▸ WHAT NEEDS TO BE DONE:
Your answer should be one number: how many lines of the records hold the string "frames".

▸ INPUT MATERIAL:
________

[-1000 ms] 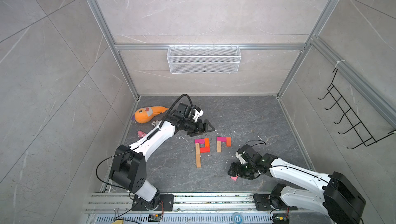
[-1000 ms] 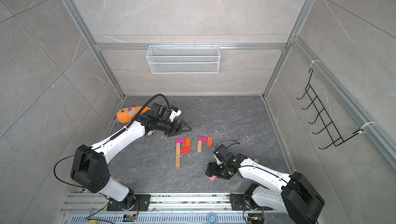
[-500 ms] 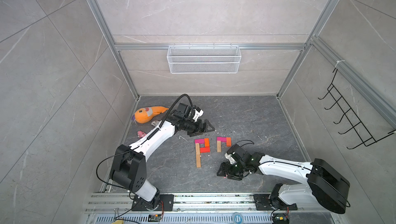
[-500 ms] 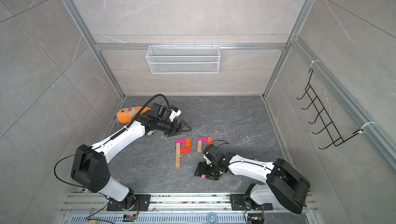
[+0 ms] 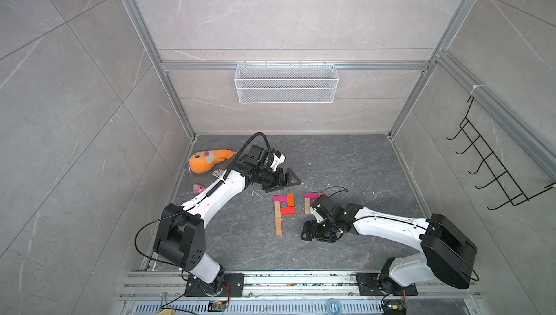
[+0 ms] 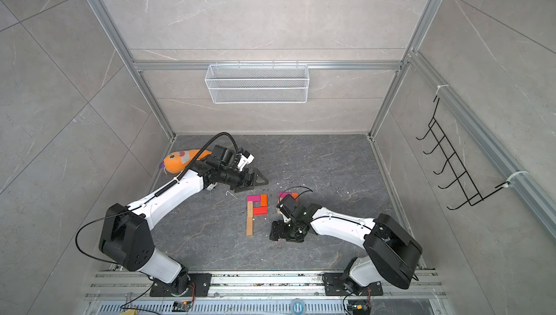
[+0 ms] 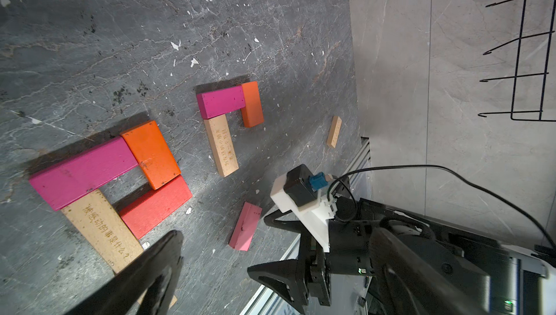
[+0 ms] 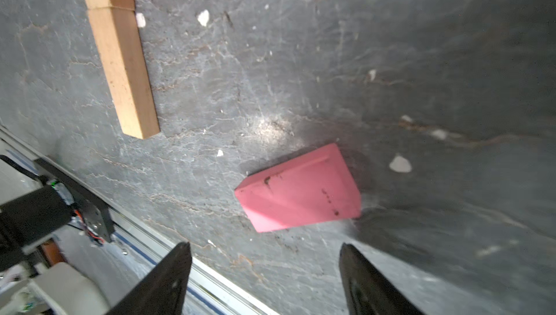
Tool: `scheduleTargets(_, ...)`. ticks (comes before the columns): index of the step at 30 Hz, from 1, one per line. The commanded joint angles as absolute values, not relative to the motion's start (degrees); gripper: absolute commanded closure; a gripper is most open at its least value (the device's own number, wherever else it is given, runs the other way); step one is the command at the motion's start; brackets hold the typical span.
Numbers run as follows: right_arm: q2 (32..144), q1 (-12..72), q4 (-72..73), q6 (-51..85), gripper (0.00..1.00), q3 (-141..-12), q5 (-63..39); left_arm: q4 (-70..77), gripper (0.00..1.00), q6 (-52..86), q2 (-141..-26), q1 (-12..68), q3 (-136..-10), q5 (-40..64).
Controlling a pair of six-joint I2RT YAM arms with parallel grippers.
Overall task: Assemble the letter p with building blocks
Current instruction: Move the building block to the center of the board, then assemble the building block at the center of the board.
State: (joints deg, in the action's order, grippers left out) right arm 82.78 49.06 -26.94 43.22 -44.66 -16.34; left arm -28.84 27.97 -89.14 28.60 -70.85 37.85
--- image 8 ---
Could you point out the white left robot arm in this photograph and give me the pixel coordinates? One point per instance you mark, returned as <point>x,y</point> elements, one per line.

________

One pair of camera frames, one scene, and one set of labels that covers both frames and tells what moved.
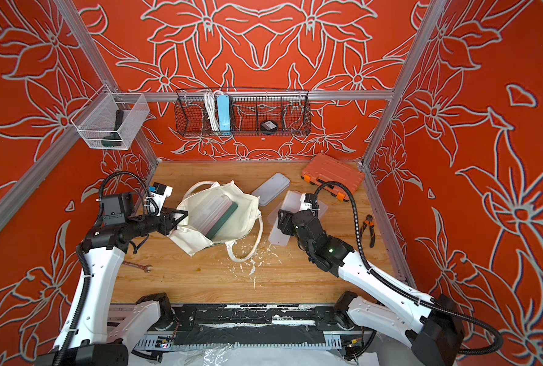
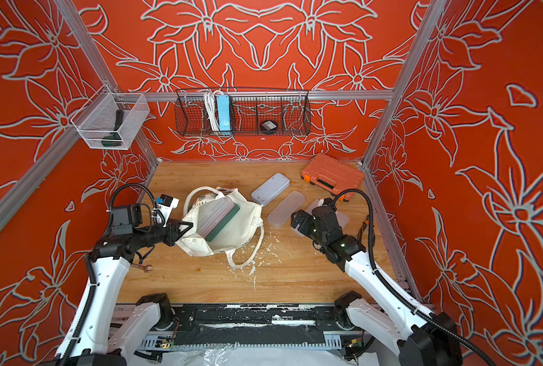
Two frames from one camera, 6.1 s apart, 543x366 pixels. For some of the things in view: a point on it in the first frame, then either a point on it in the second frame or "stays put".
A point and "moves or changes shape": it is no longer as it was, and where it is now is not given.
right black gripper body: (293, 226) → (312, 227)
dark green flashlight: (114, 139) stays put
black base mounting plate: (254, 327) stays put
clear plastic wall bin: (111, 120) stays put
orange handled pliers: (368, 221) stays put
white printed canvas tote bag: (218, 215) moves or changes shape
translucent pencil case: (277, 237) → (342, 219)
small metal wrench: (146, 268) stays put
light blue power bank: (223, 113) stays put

________

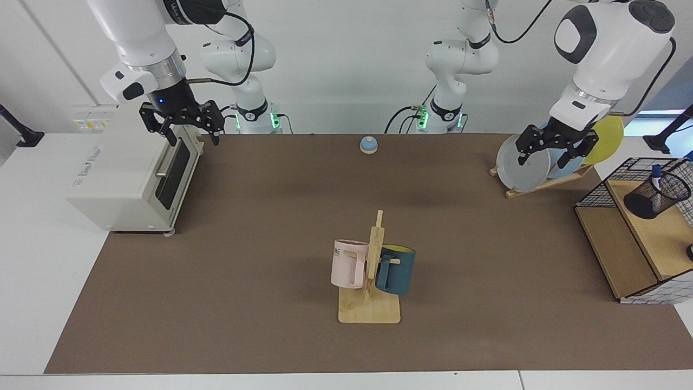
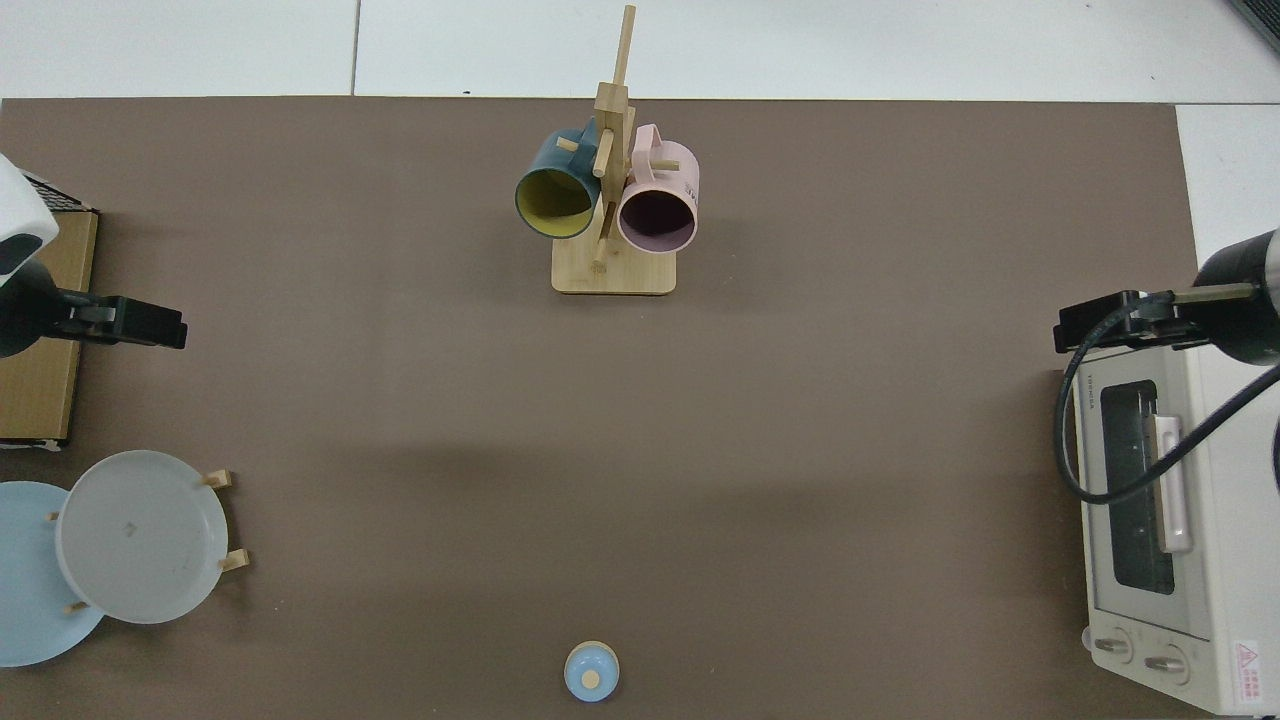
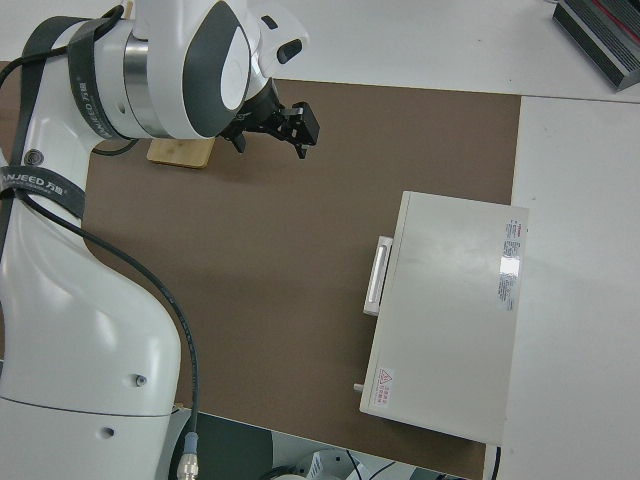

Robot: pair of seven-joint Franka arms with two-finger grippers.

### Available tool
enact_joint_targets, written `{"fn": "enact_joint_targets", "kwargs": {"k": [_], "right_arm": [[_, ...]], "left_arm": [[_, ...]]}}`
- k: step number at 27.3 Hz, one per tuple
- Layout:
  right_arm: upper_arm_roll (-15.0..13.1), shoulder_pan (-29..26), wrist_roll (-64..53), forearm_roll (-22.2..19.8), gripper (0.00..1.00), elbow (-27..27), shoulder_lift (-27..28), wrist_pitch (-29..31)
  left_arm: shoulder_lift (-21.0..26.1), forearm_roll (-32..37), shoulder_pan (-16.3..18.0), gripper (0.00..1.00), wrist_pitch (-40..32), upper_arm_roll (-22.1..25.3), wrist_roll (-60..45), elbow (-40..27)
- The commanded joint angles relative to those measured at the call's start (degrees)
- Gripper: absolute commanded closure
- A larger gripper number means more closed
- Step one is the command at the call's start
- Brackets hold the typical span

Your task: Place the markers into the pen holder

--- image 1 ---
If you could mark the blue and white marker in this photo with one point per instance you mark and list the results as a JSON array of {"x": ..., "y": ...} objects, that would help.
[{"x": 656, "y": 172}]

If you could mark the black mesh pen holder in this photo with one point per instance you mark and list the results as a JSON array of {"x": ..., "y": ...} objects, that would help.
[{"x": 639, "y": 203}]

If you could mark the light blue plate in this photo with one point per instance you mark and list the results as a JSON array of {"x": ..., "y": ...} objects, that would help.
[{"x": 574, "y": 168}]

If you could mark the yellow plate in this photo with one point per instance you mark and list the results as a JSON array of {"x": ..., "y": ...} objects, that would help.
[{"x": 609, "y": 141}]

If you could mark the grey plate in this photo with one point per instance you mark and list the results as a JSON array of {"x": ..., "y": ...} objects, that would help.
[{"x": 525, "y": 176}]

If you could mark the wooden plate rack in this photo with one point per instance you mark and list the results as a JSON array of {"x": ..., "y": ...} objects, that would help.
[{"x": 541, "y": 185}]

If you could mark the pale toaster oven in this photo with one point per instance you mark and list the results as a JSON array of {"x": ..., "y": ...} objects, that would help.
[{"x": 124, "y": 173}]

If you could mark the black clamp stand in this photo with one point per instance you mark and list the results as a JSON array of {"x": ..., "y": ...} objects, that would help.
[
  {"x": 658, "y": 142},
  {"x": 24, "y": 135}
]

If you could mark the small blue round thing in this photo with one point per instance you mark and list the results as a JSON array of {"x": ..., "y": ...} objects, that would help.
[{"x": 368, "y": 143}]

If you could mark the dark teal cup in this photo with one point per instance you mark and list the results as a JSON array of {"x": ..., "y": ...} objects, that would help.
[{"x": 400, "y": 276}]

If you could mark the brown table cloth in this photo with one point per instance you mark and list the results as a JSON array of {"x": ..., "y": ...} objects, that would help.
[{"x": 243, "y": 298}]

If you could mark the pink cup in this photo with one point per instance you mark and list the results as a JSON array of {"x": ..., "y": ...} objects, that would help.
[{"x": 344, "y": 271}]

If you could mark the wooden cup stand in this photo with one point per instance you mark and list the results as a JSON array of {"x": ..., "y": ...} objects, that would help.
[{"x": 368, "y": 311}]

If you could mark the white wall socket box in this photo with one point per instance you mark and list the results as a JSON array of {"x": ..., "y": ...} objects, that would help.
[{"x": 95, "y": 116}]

________

▸ WRITTEN RESPONSE:
2